07 — Possible Outcomes
Possible Outcomes in a Federal Criminal Case
Case Dismissed or Not Filed
The best possible outcome — no conviction, no record.
- Suppression under Franks or Fourth Amendment challenges
- DOJ declination through pre-indictment advocacy
- Grand-jury or speedy-trial dismissals
Reduced Charges & Guideline Range
- Downward departure motions under USSG §5K
- Loss-amount and role reductions under §2B1.1
- Superseding information avoiding mandatory minimums
Minimized Sentence
If a conviction cannot be avoided, we fight for the lowest possible exposure.
- Cooperation credit under USSG §5K1.1 where appropriate
- Home confinement and halfway-house placement
- BOP designation to a camp or low-security facility
Federal Pretrial Options
- Pretrial diversion under 18 USC §3154
- Deferred prosecution agreements with U.S. Attorney
- Compassionate release and First Step Act motions
08 — FAQs
Federal Crimes Questions — Los Angeles
What is a target letter?
A formal DOJ letter identifying you as a target of a grand-jury investigation. It is not a charge, but it means the government believes you committed a federal offense.
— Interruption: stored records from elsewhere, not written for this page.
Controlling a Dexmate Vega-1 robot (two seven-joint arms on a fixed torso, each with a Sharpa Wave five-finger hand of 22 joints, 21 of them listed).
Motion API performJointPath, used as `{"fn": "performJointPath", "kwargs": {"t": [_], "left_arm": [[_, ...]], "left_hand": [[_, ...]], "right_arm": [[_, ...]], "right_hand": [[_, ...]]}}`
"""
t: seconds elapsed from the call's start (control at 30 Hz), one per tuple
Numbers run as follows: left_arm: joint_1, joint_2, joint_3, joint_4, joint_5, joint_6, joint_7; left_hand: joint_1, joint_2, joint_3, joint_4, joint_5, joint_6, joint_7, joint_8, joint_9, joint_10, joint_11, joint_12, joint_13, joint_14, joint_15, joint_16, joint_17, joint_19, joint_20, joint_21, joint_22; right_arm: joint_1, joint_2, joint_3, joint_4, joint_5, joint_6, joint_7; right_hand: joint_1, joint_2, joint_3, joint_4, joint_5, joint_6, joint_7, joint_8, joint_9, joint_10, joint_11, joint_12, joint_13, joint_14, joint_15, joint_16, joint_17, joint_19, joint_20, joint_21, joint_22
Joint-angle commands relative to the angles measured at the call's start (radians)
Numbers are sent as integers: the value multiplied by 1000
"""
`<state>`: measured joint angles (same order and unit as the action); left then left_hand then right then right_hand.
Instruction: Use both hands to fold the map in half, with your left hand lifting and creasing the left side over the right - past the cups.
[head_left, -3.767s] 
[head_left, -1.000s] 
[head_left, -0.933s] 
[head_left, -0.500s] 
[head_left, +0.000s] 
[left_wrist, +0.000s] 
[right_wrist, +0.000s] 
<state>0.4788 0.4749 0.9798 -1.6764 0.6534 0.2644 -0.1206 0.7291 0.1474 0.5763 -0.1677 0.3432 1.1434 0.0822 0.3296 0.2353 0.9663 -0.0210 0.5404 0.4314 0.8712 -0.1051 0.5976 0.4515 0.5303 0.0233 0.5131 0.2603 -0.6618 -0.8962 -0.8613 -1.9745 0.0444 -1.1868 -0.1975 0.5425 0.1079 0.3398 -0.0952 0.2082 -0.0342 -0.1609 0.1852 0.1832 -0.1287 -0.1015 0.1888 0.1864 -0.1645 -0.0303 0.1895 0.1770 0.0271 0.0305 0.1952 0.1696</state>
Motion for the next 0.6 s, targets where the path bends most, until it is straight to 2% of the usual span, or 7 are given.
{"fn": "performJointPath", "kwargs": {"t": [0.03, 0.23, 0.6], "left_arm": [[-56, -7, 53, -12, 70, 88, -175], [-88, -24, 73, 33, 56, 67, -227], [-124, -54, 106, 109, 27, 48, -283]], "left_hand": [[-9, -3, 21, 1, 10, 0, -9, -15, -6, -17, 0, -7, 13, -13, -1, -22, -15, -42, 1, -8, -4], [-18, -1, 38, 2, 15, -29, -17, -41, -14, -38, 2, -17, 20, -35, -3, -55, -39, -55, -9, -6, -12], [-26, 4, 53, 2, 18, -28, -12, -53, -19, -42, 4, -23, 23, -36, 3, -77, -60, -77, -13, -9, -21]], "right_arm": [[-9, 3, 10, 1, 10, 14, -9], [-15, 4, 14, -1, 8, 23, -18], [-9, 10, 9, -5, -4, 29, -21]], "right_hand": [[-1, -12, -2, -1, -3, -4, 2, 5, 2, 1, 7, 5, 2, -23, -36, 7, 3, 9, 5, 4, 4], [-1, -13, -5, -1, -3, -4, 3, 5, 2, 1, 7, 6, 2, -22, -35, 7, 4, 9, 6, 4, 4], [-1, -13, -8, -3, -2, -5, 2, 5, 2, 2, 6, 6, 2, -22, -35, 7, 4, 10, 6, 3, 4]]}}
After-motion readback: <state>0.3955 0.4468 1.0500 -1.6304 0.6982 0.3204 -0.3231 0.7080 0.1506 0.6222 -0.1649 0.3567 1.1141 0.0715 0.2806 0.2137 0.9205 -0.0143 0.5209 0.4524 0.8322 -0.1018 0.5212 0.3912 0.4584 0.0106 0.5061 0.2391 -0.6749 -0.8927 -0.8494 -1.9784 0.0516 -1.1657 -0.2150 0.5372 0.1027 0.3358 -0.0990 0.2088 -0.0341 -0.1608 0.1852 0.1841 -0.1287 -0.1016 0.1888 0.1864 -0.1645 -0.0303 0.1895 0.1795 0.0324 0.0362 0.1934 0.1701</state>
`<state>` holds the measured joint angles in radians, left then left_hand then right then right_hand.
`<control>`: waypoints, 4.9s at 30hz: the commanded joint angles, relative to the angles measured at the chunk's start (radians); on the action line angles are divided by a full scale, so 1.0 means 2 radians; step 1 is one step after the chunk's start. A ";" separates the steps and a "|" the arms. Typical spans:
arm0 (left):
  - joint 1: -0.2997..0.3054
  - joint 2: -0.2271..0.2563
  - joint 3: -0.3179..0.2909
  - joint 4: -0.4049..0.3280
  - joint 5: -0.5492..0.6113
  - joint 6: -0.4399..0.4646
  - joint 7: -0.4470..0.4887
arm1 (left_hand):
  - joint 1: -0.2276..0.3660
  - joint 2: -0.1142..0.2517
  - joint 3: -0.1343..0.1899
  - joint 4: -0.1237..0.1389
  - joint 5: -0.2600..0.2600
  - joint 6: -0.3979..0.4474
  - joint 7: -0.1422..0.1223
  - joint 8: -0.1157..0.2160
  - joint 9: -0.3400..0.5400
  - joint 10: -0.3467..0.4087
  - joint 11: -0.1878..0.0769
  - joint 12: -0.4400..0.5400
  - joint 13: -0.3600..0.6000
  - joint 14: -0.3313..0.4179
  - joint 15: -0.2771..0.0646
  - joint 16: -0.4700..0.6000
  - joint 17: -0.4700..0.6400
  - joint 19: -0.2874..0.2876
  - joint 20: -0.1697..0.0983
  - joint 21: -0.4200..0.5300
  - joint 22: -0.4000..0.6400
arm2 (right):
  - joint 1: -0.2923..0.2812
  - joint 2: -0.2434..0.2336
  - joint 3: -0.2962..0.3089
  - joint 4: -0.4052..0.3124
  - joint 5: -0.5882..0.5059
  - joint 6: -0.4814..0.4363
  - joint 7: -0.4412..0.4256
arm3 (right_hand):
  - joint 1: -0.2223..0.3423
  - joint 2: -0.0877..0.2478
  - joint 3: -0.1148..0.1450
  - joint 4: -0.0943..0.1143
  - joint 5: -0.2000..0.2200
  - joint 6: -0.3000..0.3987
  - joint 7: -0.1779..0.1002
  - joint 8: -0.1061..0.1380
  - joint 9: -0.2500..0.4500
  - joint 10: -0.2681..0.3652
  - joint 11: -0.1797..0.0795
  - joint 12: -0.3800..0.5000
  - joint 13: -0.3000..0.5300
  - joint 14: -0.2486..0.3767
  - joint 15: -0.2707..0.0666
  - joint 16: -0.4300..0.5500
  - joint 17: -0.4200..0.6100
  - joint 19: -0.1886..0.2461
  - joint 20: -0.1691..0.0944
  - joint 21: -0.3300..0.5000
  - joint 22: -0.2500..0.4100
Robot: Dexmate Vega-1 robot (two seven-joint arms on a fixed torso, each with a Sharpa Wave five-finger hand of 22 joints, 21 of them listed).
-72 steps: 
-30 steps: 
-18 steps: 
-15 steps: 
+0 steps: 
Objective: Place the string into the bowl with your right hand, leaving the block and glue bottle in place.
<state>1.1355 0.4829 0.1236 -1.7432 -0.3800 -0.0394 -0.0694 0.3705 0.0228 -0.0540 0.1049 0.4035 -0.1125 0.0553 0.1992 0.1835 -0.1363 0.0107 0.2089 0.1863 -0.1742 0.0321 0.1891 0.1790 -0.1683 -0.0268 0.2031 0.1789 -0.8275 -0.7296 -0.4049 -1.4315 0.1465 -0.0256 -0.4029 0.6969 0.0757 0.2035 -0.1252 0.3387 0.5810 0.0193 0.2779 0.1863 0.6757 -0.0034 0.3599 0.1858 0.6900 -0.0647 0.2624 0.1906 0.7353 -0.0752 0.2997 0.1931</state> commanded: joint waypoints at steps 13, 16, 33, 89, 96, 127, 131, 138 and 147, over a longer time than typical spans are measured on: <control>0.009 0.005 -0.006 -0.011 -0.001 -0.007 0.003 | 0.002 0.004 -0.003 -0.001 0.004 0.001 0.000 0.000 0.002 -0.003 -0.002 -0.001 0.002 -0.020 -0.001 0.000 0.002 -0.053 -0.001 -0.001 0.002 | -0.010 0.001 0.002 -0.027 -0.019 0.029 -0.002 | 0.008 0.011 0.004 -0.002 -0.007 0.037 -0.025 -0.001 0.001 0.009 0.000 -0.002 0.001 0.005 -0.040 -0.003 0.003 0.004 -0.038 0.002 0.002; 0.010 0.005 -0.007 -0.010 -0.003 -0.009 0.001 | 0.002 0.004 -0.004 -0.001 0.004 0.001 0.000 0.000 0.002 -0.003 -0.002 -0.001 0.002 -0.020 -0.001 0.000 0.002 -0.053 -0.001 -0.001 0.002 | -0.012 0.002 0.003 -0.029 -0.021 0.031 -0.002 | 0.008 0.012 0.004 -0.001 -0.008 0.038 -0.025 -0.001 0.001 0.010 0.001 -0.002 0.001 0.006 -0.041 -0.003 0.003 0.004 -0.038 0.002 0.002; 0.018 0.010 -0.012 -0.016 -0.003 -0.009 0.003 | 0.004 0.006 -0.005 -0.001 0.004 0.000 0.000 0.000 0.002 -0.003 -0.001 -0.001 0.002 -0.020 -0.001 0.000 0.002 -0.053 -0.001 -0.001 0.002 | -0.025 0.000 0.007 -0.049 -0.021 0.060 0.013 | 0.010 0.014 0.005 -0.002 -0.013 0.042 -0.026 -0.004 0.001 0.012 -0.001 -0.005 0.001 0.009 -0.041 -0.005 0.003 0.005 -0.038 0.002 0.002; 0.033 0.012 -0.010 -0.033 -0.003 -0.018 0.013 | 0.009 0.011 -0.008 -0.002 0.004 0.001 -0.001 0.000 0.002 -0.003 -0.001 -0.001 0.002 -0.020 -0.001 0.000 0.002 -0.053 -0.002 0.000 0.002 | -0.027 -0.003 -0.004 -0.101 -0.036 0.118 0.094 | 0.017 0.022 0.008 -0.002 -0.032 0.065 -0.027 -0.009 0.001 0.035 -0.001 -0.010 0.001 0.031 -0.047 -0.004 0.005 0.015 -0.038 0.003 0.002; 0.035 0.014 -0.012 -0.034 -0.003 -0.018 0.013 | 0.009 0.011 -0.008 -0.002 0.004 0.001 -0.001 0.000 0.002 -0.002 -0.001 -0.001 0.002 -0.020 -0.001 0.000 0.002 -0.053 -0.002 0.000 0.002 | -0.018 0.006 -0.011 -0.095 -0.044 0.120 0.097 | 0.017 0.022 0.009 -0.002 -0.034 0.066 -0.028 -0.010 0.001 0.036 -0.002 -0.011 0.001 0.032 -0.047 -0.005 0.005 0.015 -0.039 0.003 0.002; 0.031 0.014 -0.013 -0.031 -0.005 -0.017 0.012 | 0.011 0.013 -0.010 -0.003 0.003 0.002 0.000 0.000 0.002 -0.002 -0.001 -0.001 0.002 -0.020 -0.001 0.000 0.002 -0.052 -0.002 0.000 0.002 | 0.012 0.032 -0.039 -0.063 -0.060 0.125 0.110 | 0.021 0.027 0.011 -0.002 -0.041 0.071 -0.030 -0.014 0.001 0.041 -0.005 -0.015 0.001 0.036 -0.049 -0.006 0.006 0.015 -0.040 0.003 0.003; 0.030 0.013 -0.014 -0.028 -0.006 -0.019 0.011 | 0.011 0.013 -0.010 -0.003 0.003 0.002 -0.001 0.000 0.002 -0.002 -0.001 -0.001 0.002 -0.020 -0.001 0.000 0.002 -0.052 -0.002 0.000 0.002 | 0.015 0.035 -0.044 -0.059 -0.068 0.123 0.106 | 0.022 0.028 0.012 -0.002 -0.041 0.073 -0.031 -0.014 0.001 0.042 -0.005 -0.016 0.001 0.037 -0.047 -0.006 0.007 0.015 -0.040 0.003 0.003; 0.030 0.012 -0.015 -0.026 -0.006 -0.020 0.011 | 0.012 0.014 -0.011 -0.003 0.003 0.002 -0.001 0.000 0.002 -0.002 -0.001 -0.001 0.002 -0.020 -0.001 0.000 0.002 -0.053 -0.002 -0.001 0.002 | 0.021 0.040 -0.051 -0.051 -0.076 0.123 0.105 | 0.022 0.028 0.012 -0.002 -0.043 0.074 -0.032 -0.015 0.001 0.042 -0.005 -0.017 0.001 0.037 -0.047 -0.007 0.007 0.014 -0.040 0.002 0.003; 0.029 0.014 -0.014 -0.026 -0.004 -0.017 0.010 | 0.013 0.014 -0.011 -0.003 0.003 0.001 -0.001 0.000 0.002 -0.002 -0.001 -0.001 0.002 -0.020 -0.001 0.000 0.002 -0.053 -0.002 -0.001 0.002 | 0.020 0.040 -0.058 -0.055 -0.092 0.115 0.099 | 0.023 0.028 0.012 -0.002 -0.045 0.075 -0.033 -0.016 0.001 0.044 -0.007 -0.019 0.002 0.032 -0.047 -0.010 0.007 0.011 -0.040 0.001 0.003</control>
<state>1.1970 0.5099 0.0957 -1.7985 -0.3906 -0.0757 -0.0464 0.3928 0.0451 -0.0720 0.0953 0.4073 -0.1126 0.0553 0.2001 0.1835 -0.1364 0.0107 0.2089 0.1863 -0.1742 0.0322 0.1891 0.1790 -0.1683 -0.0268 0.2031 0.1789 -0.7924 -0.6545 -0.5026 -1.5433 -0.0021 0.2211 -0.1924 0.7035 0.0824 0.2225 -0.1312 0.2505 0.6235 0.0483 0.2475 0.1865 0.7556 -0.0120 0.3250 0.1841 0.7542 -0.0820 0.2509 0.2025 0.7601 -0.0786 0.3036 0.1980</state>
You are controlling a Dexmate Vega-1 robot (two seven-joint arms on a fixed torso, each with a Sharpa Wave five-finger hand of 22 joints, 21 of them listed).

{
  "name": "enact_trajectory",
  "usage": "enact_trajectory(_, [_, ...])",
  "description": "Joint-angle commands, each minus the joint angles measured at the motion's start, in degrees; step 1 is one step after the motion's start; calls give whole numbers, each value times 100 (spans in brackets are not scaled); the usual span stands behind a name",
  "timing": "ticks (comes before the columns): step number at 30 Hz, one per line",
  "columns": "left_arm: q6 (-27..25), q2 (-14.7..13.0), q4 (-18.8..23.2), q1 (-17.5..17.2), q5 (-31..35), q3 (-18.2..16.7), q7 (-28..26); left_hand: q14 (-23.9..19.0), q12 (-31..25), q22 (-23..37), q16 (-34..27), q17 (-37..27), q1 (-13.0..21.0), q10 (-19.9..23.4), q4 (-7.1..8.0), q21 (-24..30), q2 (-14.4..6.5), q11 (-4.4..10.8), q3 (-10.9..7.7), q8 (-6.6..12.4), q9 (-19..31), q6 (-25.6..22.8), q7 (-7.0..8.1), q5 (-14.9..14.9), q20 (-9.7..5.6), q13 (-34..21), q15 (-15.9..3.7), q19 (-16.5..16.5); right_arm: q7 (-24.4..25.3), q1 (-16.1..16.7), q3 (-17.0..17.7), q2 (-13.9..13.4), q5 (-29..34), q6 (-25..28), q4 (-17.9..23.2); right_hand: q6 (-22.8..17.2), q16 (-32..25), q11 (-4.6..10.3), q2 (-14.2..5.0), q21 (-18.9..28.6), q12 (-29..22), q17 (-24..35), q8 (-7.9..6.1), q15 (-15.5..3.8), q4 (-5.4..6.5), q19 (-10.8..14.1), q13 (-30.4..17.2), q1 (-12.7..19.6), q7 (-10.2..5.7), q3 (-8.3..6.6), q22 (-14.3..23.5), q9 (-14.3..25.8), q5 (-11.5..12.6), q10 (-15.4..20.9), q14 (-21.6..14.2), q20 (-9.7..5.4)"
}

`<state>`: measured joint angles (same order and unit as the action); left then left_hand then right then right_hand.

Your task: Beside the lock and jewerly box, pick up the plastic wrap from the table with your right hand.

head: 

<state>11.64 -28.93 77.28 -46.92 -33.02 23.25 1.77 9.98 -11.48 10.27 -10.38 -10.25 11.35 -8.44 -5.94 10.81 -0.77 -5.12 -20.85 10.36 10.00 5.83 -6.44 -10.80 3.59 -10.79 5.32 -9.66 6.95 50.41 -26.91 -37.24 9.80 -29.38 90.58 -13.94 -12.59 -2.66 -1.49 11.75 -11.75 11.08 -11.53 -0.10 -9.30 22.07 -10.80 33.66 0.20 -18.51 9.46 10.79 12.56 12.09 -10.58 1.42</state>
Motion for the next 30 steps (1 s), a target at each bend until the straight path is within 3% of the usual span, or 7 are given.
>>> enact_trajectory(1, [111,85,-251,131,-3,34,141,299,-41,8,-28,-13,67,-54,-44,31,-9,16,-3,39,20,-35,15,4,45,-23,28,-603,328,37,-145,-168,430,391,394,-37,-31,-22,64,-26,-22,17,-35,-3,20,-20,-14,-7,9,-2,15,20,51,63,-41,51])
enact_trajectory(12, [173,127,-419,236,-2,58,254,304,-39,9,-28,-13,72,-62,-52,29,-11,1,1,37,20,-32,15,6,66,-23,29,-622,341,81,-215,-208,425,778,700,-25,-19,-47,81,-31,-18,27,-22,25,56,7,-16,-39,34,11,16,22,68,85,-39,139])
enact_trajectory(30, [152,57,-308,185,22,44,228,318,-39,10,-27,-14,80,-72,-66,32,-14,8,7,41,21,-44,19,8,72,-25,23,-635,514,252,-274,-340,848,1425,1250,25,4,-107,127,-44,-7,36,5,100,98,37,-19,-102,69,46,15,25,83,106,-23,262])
Retain counsel immediately and do not contact the AUSA or agents on your own.
Should I talk to federal agents without a lawyer?
No. Federal agents build cases through statements. Anything you say — even 'small' clarifications — can be charged as false statements under 18 U.S.C. §1001, which carries five years even if the underlying case is never charged.
Is there parole in the federal system?
No. Parole was abolished in 1987 for offenses committed thereafter. Federal defendants serve approximately 85% of the imposed sentence with good-conduct credit and up to a year of prerelease custody under the First Step Act.
What are the U.S. Sentencing Guidelines?
The USSG is a rule-based framework producing an advisory sentencing range. Courts must correctly calculate the guidelines and consider 18 U.S.C. §3553(a) factors before imposing sentence — variances above and below are permissible when justified.
Can I get bail in a federal case?
Yes, but the presumption of detention applies in drug, firearm, and violent cases. A well-packaged bail proposal with third-party custodian, home incarceration, and asset-based collateral can overcome the presumption.
What is a proffer or 'Queen for a Day' session?
A voluntary meeting with prosecutors and agents where you provide information under a proffer letter that limits direct use of your statements. Derivative use is permitted, and misstatements void the agreement. Never enter a proffer without counsel and preparation.
What is a §5K1.1 or Rule 35 motion?
Government motions that permit sentencing below the mandatory minimum or reduce an imposed sentence based on substantial assistance to authorities. These are the primary mechanisms for reducing federal sentences.
How long does a federal case take?
Investigation phase: 6 months to several years. Post-indictment: the Speedy Trial Act sets 70 days from indictment or first appearance, but most cases waive time for motions and complex-case designations. 12–24 months to plea or trial is typical.